### Task item
The material below must be retyped in full, with every line kept exactly as it is.

============================================================

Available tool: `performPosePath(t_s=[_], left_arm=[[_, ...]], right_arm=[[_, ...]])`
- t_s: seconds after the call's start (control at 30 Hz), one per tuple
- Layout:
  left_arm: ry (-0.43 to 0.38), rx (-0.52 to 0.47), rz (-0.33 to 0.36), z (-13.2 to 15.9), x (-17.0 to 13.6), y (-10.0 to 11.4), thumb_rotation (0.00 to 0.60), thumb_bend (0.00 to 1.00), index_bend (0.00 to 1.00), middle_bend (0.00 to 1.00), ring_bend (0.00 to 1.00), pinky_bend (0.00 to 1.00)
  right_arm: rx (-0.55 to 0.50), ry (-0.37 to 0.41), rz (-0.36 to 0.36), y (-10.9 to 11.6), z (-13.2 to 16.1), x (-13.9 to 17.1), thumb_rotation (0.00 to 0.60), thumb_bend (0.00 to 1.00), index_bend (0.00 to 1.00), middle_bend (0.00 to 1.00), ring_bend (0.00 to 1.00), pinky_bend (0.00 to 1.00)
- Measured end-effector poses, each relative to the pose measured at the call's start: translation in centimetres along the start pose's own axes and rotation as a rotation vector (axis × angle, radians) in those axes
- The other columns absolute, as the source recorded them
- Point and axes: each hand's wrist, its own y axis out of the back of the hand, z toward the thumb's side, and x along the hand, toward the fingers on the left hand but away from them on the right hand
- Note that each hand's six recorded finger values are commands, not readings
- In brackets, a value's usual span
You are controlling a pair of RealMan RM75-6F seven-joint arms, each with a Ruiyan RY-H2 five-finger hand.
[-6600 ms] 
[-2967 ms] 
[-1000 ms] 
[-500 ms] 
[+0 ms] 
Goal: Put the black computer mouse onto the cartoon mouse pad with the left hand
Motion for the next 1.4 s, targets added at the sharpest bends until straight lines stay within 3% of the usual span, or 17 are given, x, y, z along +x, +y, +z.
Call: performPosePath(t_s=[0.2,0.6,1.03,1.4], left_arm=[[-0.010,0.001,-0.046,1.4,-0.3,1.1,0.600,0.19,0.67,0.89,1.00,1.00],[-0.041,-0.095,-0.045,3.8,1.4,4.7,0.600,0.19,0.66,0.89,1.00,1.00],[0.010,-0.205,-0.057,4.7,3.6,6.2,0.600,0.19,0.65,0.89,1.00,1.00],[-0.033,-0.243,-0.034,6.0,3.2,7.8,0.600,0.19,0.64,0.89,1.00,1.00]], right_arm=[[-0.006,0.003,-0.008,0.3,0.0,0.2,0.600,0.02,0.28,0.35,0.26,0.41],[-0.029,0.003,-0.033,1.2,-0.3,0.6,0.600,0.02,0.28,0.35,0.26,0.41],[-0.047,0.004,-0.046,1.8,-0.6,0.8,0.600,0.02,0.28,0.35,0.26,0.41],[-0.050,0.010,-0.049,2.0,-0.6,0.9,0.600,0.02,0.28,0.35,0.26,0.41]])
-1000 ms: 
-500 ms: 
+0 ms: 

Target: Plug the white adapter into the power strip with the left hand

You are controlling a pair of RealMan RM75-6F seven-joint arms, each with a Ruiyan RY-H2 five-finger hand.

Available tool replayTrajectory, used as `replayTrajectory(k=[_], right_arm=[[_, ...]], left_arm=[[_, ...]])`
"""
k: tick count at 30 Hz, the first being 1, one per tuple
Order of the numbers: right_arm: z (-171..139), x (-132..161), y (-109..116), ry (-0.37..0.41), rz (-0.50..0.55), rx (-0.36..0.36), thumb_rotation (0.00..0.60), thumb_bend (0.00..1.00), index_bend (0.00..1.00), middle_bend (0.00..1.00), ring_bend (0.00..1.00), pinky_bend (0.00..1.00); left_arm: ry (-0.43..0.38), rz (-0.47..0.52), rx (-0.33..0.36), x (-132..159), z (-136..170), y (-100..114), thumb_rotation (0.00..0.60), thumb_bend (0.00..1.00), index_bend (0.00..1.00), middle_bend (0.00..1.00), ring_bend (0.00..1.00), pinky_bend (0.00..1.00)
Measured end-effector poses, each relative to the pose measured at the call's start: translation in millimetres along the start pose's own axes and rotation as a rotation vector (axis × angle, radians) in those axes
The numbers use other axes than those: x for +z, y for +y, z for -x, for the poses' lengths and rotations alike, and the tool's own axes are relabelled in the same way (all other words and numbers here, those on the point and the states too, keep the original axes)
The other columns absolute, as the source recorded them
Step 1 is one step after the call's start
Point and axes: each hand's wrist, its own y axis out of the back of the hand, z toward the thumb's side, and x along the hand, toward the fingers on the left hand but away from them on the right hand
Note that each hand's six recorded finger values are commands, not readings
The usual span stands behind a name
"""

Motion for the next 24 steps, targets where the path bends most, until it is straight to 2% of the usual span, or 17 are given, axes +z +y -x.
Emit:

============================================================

### Solution
Available tool: `performPosePath(t_s=[_], left_arm=[[_, ...]], right_arm=[[_, ...]])`
- t_s: seconds after the call's start (control at 30 Hz), one per tuple
- Layout:
  left_arm: ry (-0.43 to 0.38), rx (-0.52 to 0.47), rz (-0.33 to 0.36), z (-13.2 to 15.9), x (-17.0 to 13.6), y (-10.0 to 11.4), thumb_rotation (0.00 to 0.60), thumb_bend (0.00 to 1.00), index_bend (0.00 to 1.00), middle_bend (0.00 to 1.00), ring_bend (0.00 to 1.00), pinky_bend (0.00 to 1.00)
  right_arm: rx (-0.55 to 0.50), ry (-0.37 to 0.41), rz (-0.36 to 0.36), y (-10.9 to 11.6), z (-13.2 to 16.1), x (-13.9 to 17.1), thumb_rotation (0.00 to 0.60), thumb_bend (0.00 to 1.00), index_bend (0.00 to 1.00), middle_bend (0.00 to 1.00), ring_bend (0.00 to 1.00), pinky_bend (0.00 to 1.00)
- Measured end-effector poses, each relative to the pose measured at the call's start: translation in centimetres along the start pose's own axes and rotation as a rotation vector (axis × angle, radians) in those axes
- The other columns absolute, as the source recorded them
- Point and axes: each hand's wrist, its own y axis out of the back of the hand, z toward the thumb's side, and x along the hand, toward the fingers on the left hand but away from them on the right hand
- Note that each hand's six recorded finger values are commands, not readings
- In brackets, a value's usual span
You are controlling a pair of RealMan RM75-6F seven-joint arms, each with a Ruiyan RY-H2 five-finger hand.
[-6600 ms] 
[-2967 ms] 
[-1000 ms] 
[-500 ms] 
[+0 ms] 
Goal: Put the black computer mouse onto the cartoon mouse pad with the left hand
Motion for the next 1.4 s, targets added at the sharpest bends until straight lines stay within 3% of the usual span, or 17 are given, x, y, z along +x, +y, +z.
Call: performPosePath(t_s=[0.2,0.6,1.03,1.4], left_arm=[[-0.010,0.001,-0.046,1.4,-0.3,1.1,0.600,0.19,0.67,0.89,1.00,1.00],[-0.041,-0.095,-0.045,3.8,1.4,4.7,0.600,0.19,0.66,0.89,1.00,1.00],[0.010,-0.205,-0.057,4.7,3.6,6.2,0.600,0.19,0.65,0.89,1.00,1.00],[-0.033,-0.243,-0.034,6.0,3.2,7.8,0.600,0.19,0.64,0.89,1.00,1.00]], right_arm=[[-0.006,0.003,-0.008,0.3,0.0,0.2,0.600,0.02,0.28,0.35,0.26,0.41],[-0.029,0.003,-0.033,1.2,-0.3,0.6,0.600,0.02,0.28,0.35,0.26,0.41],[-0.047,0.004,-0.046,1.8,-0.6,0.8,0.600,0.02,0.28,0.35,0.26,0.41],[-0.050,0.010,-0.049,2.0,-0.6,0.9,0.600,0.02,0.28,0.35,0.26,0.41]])
-1000 ms: 
-500 ms: 
+0 ms: 

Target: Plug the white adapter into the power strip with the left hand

You are controlling a pair of RealMan RM75-6F seven-joint arms, each with a Ruiyan RY-H2 five-finger hand.

Available tool replayTrajectory, used as `replayTrajectory(k=[_], right_arm=[[_, ...]], left_arm=[[_, ...]])`
"""
k: tick count at 30 Hz, the first being 1, one per tuple
Order of the numbers: right_arm: z (-171..139), x (-132..161), y (-109..116), ry (-0.37..0.41), rz (-0.50..0.55), rx (-0.36..0.36), thumb_rotation (0.00..0.60), thumb_bend (0.00..1.00), index_bend (0.00..1.00), middle_bend (0.00..1.00), ring_bend (0.00..1.00), pinky_bend (0.00..1.00); left_arm: ry (-0.43..0.38), rz (-0.47..0.52), rx (-0.33..0.36), x (-132..159), z (-136..170), y (-100..114), thumb_rotation (0.00..0.60), thumb_bend (0.00..1.00), index_bend (0.00..1.00), middle_bend (0.00..1.00), ring_bend (0.00..1.00), pinky_bend (0.00..1.00)
Measured end-effector poses, each relative to the pose measured at the call's start: translation in millimetres along the start pose's own axes and rotation as a rotation vector (axis × angle, radians) in those axes
The numbers use other axes than those: x for +z, y for +y, z for -x, for the poses' lengths and rotations alike, and the tool's own axes are relabelled in the same way (all other words and numbers here, those on the point and the states too, keep the original axes)
The other columns absolute, as the source recorded them
Step 1 is one step after the call's start
Point and axes: each hand's wrist, its own y axis out of the back of the hand, z toward the thumb's side, and x along the hand, toward the fingers on the left hand but away from them on the right hand
Note that each hand's six recorded finger values are commands, not readings
The usual span stands behind a name
"""

Motion for the next 24 steps, targets where the path bends most, until it is straight to 2% of the usual span, or 17 are given, axes +z +y -x.
Emit:

The exercise has been completed in full.